What’s Driving Your Simulations?

To be a good simulation engineer, you need to ask “what if” questions. “What if we make this pipe longer?” “What if we change the thickness?” “What if we change the material?” However, if you have a complicated assembly or part, it’s easy to say, “I don’t want to model it again. That took forever.” Well, the solution has arrived: You need to become a better modeler.

Recently, I was introduced to parametric modeling by my partner in crime, Nick B (or #2, as I call him). It took a while before I realized its potential in regards to optimization and these so called “What if” scenarios.

Once a multi-body part or assembly is parametrically driven, changing values become much easier to do.

To illustrate my point, I’ll breeze through the modeling process for the design of a solar thermal unit. With a setup like this, a good engineer will ask questions like, “What if we add pipe passes?” and “What if we make the passes closer together?” If the model isn’t setup correctly, these changes are difficult to make. So, we’ll design with the intention of changing it later.

Let’s get started with the first pass of the copper tube. A sweep is done and the model is dimensioned and linked accordingly.

The next thing to do is create a linear pattern, linking the spacing value with the pass width and iteration values.

We then create “plane 1,” normal to the right plane and define its spacing with an equation, relating the number of pass iterations with the pass distance.

Plane Distance = (# of passes)*(pass distance)

At this point, the reason for the plane might seem unclear. However, the protective box and heat sink will reference this plane.

We then create merged pipe extensions using linked values while referencing the default right plane and plane 1.

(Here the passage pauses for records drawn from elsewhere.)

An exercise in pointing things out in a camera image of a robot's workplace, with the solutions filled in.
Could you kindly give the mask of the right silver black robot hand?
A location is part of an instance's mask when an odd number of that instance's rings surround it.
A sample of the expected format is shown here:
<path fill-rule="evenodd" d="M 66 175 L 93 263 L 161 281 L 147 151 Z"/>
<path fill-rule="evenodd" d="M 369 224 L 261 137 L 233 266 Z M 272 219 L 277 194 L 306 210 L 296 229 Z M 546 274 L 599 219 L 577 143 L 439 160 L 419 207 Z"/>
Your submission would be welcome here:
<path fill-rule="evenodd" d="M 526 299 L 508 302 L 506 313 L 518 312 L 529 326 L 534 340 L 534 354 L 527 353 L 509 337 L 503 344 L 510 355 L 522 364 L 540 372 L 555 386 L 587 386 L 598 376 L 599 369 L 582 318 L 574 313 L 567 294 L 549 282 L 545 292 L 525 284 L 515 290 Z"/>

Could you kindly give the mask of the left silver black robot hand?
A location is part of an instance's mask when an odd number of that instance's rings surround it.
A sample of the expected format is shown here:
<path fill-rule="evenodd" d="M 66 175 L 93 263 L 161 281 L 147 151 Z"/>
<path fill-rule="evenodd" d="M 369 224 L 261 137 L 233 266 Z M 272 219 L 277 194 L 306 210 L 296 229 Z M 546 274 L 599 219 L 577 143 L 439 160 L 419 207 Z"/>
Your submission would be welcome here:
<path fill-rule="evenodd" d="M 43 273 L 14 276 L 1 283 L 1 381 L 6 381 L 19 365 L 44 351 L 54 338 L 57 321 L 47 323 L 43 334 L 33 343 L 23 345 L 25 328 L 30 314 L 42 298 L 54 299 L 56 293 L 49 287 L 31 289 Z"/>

When sunlight travels through the glass opening of our solar panel, only a small percentage of sunlight will actually hit the pipe. So, we need to create a heat sink which will capture radiation from the sunlight and transfer heat via conduction to the copper tubing. We’ll do this by creating a single sheet metal piece with linked values, then pattern it with linked values and equations.

Heat sink iterations = (# of passes)*2 +1

The next step is to create the protective box and glass cover. The geometry is defined using existing relations, similar to what we’ve already done.

Now, if I change values, like the number of tube pass iterations or tube space distance, the entire model updates automatically. This will come in handy when running optimization simulations and playing with other what if scenarios.